# ACTIVITY
Write the records out again, keeping each line exactly as it is.

# MATERIAL FOR THIS TASK
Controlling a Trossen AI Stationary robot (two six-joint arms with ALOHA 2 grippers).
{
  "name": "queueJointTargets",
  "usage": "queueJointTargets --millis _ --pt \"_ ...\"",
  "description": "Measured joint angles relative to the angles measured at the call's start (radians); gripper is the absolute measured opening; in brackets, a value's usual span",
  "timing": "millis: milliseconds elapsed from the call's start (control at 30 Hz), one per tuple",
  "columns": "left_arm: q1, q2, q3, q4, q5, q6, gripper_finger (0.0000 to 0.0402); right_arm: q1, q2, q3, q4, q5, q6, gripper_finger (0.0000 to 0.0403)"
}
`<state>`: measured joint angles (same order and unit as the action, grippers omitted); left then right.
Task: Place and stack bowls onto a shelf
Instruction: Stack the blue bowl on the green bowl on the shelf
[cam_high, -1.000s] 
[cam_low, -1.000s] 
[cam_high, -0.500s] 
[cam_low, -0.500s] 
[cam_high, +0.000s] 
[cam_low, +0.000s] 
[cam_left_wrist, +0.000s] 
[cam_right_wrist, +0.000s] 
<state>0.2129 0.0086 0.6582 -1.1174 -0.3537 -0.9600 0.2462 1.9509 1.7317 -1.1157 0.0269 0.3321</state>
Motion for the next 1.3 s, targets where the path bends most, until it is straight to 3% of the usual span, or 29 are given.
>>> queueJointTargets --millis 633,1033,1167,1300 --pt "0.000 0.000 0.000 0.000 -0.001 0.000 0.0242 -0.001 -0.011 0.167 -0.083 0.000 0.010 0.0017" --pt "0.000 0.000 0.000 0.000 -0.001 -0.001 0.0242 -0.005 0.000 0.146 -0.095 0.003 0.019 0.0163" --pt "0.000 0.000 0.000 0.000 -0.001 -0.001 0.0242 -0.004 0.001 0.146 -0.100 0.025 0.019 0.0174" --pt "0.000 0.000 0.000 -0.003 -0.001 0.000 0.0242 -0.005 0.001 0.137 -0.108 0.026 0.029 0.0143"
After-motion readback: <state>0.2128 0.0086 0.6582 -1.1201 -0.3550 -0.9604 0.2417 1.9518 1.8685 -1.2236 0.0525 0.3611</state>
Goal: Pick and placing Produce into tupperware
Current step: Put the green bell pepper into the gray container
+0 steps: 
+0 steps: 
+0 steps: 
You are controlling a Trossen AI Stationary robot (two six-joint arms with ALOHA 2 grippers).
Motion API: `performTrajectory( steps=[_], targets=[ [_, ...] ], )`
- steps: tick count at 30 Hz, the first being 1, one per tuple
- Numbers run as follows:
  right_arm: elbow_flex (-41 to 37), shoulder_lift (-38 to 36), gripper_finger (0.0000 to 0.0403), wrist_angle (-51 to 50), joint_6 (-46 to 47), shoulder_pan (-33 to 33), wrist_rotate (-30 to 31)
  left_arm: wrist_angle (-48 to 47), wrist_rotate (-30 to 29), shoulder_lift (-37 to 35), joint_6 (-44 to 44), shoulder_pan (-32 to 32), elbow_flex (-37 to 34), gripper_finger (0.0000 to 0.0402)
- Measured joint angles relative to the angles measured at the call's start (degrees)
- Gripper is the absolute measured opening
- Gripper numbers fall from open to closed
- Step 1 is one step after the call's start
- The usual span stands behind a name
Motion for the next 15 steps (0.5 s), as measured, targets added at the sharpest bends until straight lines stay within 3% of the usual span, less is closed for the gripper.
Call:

# YOUR SOLUTION
Controlling a Trossen AI Stationary robot (two six-joint arms with ALOHA 2 grippers).
{
  "name": "queueJointTargets",
  "usage": "queueJointTargets --millis _ --pt \"_ ...\"",
  "description": "Measured joint angles relative to the angles measured at the call's start (radians); gripper is the absolute measured opening; in brackets, a value's usual span",
  "timing": "millis: milliseconds elapsed from the call's start (control at 30 Hz), one per tuple",
  "columns": "left_arm: q1, q2, q3, q4, q5, q6, gripper_finger (0.0000 to 0.0402); right_arm: q1, q2, q3, q4, q5, q6, gripper_finger (0.0000 to 0.0403)"
}
`<state>`: measured joint angles (same order and unit as the action, grippers omitted); left then right.
Task: Place and stack bowls onto a shelf
Instruction: Stack the blue bowl on the green bowl on the shelf
[cam_high, -1.000s] 
[cam_low, -1.000s] 
[cam_high, -0.500s] 
[cam_low, -0.500s] 
[cam_high, +0.000s] 
[cam_low, +0.000s] 
[cam_left_wrist, +0.000s] 
[cam_right_wrist, +0.000s] 
<state>0.2129 0.0086 0.6582 -1.1174 -0.3537 -0.9600 0.2462 1.9509 1.7317 -1.1157 0.0269 0.3321</state>
Motion for the next 1.3 s, targets where the path bends most, until it is straight to 3% of the usual span, or 29 are given.
>>> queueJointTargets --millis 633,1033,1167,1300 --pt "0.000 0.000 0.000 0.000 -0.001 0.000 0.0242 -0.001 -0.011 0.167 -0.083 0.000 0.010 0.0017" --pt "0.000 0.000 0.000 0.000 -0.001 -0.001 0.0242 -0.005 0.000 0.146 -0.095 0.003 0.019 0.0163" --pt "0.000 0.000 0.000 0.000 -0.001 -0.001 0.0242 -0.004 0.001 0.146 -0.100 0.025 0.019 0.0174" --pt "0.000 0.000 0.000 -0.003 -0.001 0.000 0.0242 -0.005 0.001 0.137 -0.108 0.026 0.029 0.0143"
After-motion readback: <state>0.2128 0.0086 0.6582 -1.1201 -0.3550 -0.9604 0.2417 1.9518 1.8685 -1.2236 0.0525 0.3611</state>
Goal: Pick and placing Produce into tupperware
Current step: Put the green bell pepper into the gray container
+0 steps: 
+0 steps: 
+0 steps: 
You are controlling a Trossen AI Stationary robot (two six-joint arms with ALOHA 2 grippers).
Motion API: `performTrajectory( steps=[_], targets=[ [_, ...] ], )`
- steps: tick count at 30 Hz, the first being 1, one per tuple
- Numbers run as follows:
  right_arm: elbow_flex (-41 to 37), shoulder_lift (-38 to 36), gripper_finger (0.0000 to 0.0403), wrist_angle (-51 to 50), joint_6 (-46 to 47), shoulder_pan (-33 to 33), wrist_rotate (-30 to 31)
  left_arm: wrist_angle (-48 to 47), wrist_rotate (-30 to 29), shoulder_lift (-37 to 35), joint_6 (-44 to 44), shoulder_pan (-32 to 32), elbow_flex (-37 to 34), gripper_finger (0.0000 to 0.0402)
- Measured joint angles relative to the angles measured at the call's start (degrees)
- Gripper is the absolute measured opening
- Gripper numbers fall from open to closed
- Step 1 is one step after the call's start
- The usual span stands behind a name
Motion for the next 15 steps (0.5 s), as measured, targets added at the sharpest bends until straight lines stay within 3% of the usual span, less is closed for the gripper.
Call:

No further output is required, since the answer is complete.